§ **Records for processing**:
___
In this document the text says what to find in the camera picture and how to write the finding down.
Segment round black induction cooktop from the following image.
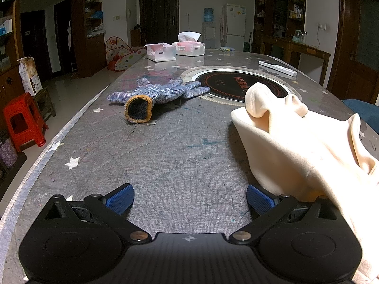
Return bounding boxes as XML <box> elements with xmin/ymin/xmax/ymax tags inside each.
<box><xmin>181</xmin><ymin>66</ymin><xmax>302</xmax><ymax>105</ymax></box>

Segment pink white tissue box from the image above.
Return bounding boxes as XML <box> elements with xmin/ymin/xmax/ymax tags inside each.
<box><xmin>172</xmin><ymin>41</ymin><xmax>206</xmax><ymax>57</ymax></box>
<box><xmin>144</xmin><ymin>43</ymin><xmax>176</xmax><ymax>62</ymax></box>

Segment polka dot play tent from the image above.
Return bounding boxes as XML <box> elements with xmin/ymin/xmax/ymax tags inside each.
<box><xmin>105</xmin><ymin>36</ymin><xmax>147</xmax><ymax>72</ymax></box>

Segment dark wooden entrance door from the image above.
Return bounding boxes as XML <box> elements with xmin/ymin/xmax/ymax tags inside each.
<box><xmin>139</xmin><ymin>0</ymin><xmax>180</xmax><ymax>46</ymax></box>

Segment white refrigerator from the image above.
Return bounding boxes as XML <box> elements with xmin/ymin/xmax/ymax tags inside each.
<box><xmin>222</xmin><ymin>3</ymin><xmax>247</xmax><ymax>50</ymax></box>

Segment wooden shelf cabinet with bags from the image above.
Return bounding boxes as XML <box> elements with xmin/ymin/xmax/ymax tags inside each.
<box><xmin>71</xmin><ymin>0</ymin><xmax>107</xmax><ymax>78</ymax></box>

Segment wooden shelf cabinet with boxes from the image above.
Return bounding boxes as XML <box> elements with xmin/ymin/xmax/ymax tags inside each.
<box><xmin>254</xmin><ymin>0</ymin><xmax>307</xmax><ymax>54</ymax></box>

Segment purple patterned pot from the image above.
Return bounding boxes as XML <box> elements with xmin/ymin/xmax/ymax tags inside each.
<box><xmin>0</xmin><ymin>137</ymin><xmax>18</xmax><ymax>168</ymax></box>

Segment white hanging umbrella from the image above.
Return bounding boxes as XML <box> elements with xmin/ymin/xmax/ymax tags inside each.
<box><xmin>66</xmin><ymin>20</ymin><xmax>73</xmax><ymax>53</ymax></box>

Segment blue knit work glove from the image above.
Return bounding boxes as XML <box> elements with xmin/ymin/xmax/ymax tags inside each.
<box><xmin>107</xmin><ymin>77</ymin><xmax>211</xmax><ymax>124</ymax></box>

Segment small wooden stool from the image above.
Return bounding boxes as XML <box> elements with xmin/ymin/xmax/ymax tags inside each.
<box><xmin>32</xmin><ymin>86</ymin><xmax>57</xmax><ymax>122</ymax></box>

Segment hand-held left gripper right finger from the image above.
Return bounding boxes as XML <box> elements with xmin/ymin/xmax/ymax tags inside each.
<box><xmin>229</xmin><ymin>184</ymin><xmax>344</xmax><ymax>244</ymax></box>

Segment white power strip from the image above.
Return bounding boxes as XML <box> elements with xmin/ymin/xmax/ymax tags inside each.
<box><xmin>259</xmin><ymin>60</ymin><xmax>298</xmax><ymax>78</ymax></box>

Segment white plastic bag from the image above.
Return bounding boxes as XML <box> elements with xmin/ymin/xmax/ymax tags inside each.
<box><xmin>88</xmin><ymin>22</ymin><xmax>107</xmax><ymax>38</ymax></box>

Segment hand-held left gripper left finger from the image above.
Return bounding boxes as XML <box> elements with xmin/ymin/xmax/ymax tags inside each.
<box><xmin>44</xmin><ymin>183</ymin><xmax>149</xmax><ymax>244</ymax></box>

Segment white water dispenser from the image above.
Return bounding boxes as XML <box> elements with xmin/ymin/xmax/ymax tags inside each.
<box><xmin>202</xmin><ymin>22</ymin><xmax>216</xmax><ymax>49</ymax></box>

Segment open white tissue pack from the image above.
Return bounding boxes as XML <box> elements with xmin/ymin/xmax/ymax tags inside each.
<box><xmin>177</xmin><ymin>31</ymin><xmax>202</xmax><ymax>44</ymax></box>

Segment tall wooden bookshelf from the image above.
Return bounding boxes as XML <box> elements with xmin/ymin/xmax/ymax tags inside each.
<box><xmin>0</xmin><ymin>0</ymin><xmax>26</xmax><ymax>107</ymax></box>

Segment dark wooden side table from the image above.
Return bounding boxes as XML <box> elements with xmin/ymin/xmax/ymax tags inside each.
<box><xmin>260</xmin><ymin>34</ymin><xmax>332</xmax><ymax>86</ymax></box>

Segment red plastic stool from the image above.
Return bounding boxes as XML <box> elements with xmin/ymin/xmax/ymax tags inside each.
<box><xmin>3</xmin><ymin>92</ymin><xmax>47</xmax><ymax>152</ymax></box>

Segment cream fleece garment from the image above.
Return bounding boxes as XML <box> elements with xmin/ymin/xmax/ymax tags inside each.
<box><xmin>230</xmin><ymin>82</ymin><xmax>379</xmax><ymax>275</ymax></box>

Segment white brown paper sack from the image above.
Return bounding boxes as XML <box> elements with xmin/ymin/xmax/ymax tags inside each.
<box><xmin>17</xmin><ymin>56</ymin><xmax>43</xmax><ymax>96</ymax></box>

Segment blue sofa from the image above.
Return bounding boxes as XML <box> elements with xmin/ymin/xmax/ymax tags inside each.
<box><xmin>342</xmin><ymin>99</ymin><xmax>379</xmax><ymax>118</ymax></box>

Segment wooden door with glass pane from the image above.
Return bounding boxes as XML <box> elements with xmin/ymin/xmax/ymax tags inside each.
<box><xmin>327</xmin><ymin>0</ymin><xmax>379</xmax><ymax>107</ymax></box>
___
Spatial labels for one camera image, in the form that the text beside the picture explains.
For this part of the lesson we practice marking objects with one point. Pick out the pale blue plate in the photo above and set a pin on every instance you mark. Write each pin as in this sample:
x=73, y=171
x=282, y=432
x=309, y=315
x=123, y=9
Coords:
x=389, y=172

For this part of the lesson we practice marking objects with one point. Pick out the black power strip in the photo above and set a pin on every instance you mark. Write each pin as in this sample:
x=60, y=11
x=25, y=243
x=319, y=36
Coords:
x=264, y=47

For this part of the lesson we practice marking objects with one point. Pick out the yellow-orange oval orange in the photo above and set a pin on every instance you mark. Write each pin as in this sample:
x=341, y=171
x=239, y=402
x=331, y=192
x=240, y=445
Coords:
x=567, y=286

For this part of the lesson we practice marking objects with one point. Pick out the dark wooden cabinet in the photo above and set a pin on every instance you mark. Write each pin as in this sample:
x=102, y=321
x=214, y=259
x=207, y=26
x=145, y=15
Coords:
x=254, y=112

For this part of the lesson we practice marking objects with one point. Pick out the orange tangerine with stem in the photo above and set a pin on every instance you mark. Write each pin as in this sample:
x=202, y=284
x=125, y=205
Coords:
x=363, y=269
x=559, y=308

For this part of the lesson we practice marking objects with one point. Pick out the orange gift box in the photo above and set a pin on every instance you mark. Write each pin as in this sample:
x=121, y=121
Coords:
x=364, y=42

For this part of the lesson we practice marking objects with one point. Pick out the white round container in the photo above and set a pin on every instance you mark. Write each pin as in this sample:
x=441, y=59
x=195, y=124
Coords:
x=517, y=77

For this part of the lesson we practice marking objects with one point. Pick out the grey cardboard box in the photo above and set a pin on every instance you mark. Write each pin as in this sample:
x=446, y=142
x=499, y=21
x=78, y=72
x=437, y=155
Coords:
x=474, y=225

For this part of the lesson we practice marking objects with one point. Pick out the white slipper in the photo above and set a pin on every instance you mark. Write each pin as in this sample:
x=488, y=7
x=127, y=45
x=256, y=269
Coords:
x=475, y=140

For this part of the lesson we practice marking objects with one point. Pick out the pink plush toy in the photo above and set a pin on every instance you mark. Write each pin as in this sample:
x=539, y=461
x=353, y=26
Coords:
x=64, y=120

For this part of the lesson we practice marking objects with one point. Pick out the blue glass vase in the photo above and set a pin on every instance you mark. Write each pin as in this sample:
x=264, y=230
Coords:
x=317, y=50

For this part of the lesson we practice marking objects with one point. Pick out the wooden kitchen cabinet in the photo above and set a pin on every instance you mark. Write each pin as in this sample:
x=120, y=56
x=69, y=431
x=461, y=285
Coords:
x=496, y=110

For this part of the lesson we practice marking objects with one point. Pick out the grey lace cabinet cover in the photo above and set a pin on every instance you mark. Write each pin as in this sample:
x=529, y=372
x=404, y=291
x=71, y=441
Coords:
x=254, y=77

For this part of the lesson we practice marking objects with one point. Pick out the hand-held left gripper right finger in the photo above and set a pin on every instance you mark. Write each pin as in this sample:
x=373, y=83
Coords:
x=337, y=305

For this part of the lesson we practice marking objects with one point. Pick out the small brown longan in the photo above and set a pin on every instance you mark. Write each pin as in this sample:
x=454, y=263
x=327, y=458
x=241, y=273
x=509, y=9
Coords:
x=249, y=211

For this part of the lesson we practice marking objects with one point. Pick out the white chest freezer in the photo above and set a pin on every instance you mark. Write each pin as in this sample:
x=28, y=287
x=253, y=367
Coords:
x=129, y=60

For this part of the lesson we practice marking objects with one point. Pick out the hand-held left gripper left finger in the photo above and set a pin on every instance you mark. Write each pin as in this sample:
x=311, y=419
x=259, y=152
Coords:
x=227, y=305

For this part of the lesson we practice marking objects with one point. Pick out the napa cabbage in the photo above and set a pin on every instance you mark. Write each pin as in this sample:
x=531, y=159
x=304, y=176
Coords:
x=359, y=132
___
§ **Brief**:
Filter the entries by the string "round" and copy each matching line.

§ **Completed exercise**:
Segment round black induction cooktop from the following image.
For this part of the lesson we practice marking objects with one point. Pick out the white round container in the photo above and set a pin on every instance you mark. Write each pin as in this sample:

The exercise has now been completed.